Sift the material for lines containing "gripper", and return them.

DATA EXCERPT:
────────────────────
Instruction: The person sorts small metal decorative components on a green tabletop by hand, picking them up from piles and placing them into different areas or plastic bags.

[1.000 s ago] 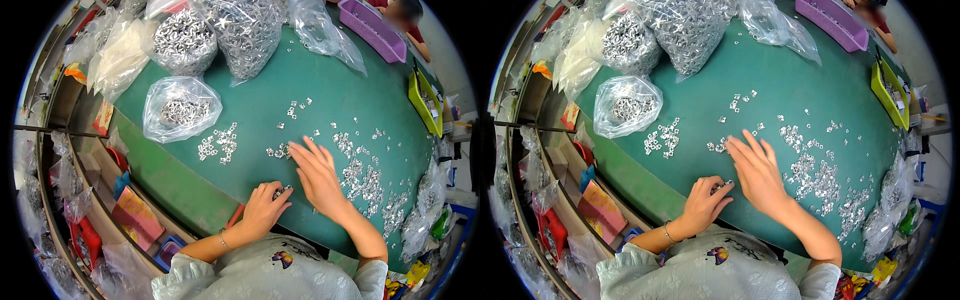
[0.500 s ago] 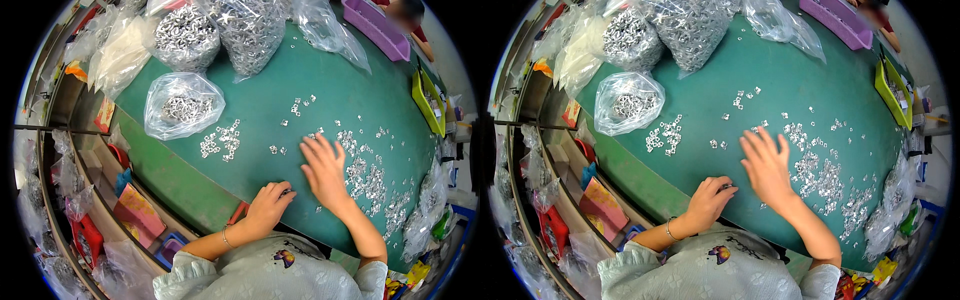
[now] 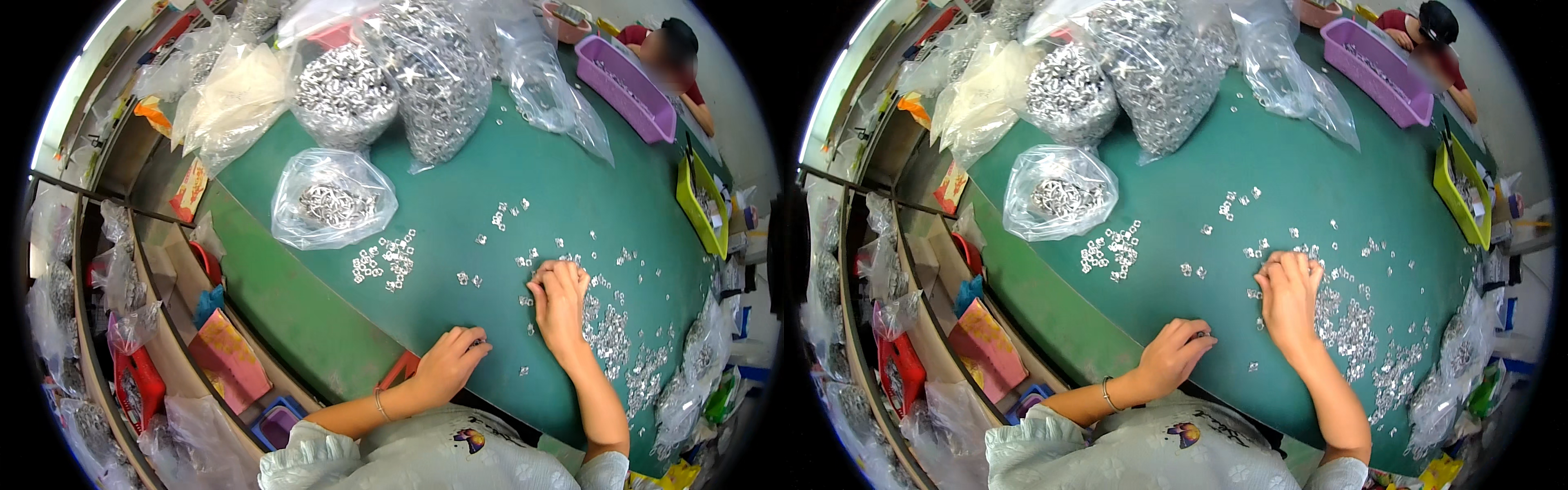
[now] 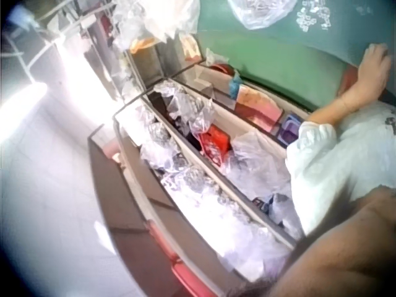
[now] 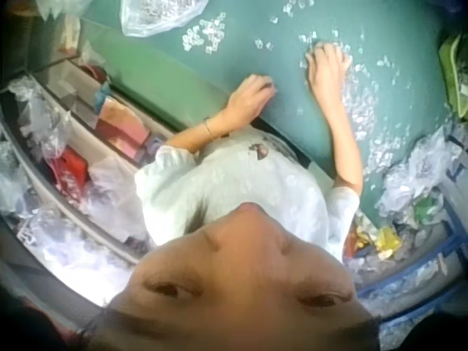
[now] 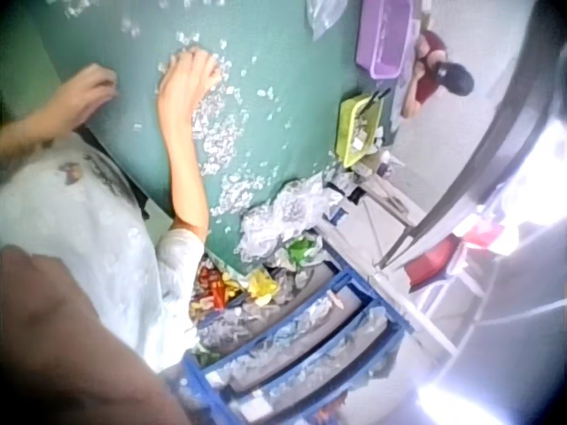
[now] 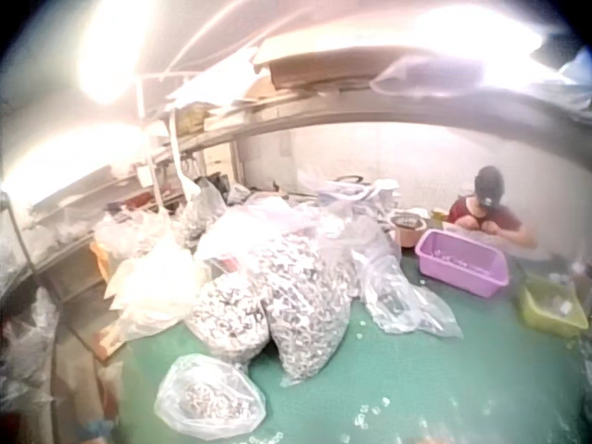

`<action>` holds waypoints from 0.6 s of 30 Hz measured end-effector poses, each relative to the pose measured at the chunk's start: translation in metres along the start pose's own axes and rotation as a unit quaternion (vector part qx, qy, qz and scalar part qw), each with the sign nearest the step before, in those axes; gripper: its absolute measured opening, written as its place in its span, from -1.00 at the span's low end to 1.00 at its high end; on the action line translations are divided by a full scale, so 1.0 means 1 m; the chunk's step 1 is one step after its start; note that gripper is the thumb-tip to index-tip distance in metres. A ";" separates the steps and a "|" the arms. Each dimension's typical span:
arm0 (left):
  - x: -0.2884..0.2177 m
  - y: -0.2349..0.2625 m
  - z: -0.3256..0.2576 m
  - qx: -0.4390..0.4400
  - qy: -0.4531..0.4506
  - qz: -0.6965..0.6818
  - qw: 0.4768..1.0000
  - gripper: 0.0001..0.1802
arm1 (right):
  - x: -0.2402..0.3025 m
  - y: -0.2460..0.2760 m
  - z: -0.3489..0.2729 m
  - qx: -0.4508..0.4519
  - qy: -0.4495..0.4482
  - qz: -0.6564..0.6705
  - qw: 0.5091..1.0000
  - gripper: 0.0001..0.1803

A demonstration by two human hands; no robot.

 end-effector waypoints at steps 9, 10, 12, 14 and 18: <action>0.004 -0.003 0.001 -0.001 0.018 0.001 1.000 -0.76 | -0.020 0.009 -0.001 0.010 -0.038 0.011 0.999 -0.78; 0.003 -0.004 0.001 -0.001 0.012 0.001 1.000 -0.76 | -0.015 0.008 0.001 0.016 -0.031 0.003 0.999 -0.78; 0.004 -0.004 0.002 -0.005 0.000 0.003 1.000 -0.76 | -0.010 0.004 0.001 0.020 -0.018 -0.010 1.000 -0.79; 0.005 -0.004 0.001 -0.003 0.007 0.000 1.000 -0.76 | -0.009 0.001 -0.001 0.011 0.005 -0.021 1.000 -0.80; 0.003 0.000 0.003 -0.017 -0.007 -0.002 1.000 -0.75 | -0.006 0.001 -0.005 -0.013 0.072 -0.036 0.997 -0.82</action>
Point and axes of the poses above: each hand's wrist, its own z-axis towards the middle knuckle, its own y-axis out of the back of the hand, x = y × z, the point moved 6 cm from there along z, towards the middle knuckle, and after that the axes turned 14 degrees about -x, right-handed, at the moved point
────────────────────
REPLY TO THE EXERCISE:
`<action>` holds waypoints from 0.6 s of 30 Hz measured end-effector poses, each relative to the pose measured at the chunk's start: translation in metres along the start pose's own axes and rotation as a unit quaternion (vector part qx, qy, qz and scalar part qw), each with the sign nearest the step before, in those axes; gripper: its absolute measured opening, written as its place in its span, from -1.00 at the span's low end to 1.00 at its high end; on the action line translations are divided by a full scale, so 1.0 means 1 m; the chunk's step 1 is one step after its start; note that gripper is the thumb-tip to index-tip distance in metres. A ";" separates the steps and a "|" the arms. Each dimension's typical span:
  - gripper: 0.0001..0.1802
  - gripper: 0.0001..0.1803

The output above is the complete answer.